People still use pens, for example. But if they want to write 100 copies of the same page, they'd much rather use a printer. People use hammers, but if they want to hammer in ten thousand nails, they might start thinking about automatic tools.

They might, but the hammer works. If it's too slow... get a second hammer and person. The world's great monuments were made without automatic tools, just time, patience and many people.

It's not the fastest or easiest, but it works, it's reliable, and it's cheap.

Anyway, in the context of software, think of the unix commandline tools; simple, single-purpose tools, a lot of which aren't updated frequently. But using those as lego blocks is directly or indirectly responsible for the multi-trillion industry we're in.

unix commandline tools

Even they get rewritten and updated and 'bloated' all the time. Compare the original BSD or AT&T tools to the latest GNU tools and you will see that they have been reworked, tweaked and updated countless times with many many new features added. In fact when the GNU tools started to become popular they where regularly accused of unnecessary bloat and being against the spirit and philosophy of Unix.

> Even they get rewritten and updated and 'bloated' all the time.

"All the time" is a stretch. The basic UNIX commands date back to the 70s and while they have grown more and more options over time, change is slow (which is a wonderful thing, to be clear). Yes, there was grumbling when GNU started adding even more options but even that is now decades ago.

As a consumer of the tools (whether by hand or by shell script), they provide a stable base to build on. I have some shell scripts from ca.1990 which still work fine. It's very pleasing to be able to build on top of a solid foundation that just keep working for a long time.

That's completely true. In this analogy Bear is intended to be the pen. Yes, printers are great, but pens are by no means obsolete.
But the pen you use today is quite different from a pen you would have used 100 years ago.

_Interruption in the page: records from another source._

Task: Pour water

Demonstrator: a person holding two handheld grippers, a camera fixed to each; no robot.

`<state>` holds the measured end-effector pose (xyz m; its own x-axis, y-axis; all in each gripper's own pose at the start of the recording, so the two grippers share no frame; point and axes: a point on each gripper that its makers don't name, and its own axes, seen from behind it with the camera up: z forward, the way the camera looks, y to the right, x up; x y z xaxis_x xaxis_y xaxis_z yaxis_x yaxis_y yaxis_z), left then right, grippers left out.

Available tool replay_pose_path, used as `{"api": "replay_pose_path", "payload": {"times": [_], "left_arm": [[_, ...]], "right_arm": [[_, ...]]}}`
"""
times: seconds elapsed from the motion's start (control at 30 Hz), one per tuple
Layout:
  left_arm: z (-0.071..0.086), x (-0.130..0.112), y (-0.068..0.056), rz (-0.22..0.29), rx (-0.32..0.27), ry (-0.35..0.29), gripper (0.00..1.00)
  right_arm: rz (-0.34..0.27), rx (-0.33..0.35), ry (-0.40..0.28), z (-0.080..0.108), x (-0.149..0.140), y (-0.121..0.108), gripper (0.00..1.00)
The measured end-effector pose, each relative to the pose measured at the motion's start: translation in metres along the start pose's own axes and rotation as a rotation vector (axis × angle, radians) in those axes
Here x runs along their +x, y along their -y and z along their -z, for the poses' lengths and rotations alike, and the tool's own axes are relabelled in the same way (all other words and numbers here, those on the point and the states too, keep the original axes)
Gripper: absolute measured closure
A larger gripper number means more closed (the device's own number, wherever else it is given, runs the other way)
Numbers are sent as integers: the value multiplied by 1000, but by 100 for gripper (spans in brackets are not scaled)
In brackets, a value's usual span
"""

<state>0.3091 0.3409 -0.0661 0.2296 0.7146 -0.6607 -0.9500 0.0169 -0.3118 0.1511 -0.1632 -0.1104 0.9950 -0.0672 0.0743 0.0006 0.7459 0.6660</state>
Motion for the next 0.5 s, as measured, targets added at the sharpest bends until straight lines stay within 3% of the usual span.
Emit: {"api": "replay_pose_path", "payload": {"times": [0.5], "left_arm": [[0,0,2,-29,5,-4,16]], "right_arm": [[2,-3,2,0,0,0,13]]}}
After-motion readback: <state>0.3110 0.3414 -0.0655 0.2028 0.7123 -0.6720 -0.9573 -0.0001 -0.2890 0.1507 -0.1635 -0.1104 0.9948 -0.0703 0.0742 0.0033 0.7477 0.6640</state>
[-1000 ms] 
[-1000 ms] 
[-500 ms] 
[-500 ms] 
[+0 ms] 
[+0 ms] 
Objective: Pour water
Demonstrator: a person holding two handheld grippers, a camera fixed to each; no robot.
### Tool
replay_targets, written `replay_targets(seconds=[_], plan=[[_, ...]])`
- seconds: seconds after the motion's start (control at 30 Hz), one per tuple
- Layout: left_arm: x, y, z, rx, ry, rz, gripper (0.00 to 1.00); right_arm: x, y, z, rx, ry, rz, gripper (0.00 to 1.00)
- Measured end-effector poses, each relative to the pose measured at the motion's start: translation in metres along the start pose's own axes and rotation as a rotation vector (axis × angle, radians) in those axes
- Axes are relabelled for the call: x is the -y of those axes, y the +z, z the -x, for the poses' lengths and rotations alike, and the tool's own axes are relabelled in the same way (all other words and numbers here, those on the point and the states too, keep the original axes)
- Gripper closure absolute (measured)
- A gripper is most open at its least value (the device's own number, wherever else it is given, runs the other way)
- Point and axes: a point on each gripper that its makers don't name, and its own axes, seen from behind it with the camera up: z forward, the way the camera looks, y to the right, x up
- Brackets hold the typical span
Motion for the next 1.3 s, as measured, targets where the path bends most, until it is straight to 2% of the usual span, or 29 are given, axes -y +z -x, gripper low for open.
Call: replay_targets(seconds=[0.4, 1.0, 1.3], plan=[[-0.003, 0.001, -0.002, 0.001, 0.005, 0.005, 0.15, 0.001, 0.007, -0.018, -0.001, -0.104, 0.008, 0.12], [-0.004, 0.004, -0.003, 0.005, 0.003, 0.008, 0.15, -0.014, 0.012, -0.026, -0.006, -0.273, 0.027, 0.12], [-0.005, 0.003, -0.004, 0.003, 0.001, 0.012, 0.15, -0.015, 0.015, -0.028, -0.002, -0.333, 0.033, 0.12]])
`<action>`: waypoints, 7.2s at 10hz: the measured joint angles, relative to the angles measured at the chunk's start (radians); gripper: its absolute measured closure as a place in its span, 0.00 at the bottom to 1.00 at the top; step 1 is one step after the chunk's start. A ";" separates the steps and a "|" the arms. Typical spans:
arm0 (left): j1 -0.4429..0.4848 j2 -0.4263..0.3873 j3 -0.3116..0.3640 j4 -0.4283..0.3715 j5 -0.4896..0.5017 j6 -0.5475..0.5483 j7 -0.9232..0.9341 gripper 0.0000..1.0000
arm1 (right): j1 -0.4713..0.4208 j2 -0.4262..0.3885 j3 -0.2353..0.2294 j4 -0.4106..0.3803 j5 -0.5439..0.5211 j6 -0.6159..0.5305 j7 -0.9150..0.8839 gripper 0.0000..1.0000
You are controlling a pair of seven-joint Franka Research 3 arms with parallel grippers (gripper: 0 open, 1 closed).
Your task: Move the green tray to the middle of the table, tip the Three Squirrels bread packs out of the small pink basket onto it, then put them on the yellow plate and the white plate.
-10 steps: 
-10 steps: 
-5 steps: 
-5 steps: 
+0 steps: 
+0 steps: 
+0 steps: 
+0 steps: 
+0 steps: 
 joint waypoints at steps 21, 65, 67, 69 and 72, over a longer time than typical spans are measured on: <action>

Most people would not want to use 100 year old pen design as their 'daily driver'
The ballpoint pen was invented in 1889. A simple ballpoint from 1922 was not significantly different than any ordinary pen used today.

I can't think of a major advance in pen design since about 1965 (Fisher pressurized space pen) and I don't expect any major advances before 2065.

Gel inks? Smaller ball-bearings in the Uniball line? Erasable ink? Not much there.

Also anybody who calls a pen their "daily driver" is probably well served by a vintage fountain pen, a form that arguably was at its peak in the early 20th century.

Honestly a pretty bad example.

An ancient greek scribe would have no problem using a pen you buy today.
Right -this is akin to refining features, not redefining scope of its use case
Yet people still use both hammers and pens.
I tried to carry a printer in my pocket but pen is more convenient.
I use pen instead of a printer to write things down.
It feels like the idea of refining something to the goal perfection is not mutually exclusive to the idea of being adaptable.

To me it implies that since the definition of perfection is always changing, you are continually altering course to get closer to where you want to be.

Software can become useless if new technology comes, but it takes decades.
Maybe at a certain point it just makes more sense to build something new instead of endless iterations.